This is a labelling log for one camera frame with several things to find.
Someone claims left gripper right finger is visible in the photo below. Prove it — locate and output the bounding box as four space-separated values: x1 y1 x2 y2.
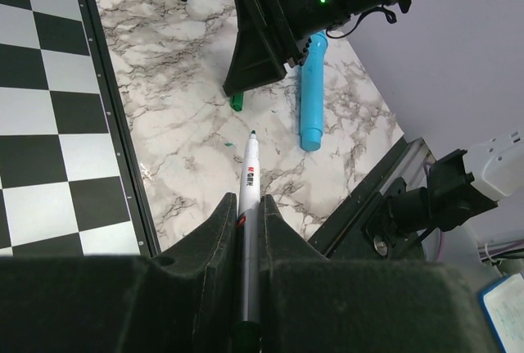
259 195 494 352

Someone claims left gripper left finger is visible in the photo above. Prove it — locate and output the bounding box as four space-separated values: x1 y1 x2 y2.
1 193 237 352

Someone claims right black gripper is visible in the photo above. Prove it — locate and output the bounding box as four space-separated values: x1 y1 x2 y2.
223 0 412 96

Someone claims green marker cap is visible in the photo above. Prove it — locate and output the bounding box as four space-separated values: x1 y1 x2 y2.
229 93 244 112

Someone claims white green marker pen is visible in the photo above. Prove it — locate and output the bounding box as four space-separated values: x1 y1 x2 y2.
231 131 261 352

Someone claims blue cylindrical tube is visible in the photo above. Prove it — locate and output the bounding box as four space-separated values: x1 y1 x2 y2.
300 31 328 152

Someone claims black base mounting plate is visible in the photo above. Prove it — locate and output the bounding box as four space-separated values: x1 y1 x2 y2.
308 138 434 260

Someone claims black and white chessboard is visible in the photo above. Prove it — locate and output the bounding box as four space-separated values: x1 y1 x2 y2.
1 0 160 257

- **WHAT TO PRODUCE**: Transcribe the whole listing, character for character, but not its images.

- **RESULT**:
This is a labelling log for one camera frame with several things to find.
Someone claims left gripper right finger is visible in the photo below. Prove it — locate and output the bounding box as four space-separated values: x1 y1 x2 y2.
259 195 494 352

Someone claims left gripper left finger is visible in the photo above. Prove it — locate and output the bounding box as four space-separated values: x1 y1 x2 y2.
1 193 237 352

Someone claims right black gripper is visible in the photo above. Prove it — locate and output the bounding box as four space-separated values: x1 y1 x2 y2.
223 0 412 96

Someone claims green marker cap is visible in the photo above. Prove it — locate and output the bounding box as four space-separated values: x1 y1 x2 y2.
229 93 244 112

Someone claims white green marker pen is visible in the photo above. Prove it — locate and output the bounding box as four space-separated values: x1 y1 x2 y2.
231 131 261 352

Someone claims blue cylindrical tube is visible in the photo above. Prove it — locate and output the bounding box as four space-separated values: x1 y1 x2 y2.
300 31 328 152

Someone claims black base mounting plate is visible in the photo above. Prove it — locate and output the bounding box as four space-separated values: x1 y1 x2 y2.
308 138 434 260

Someone claims black and white chessboard is visible in the photo above. Prove it — locate and output the bounding box as four space-separated values: x1 y1 x2 y2.
1 0 160 257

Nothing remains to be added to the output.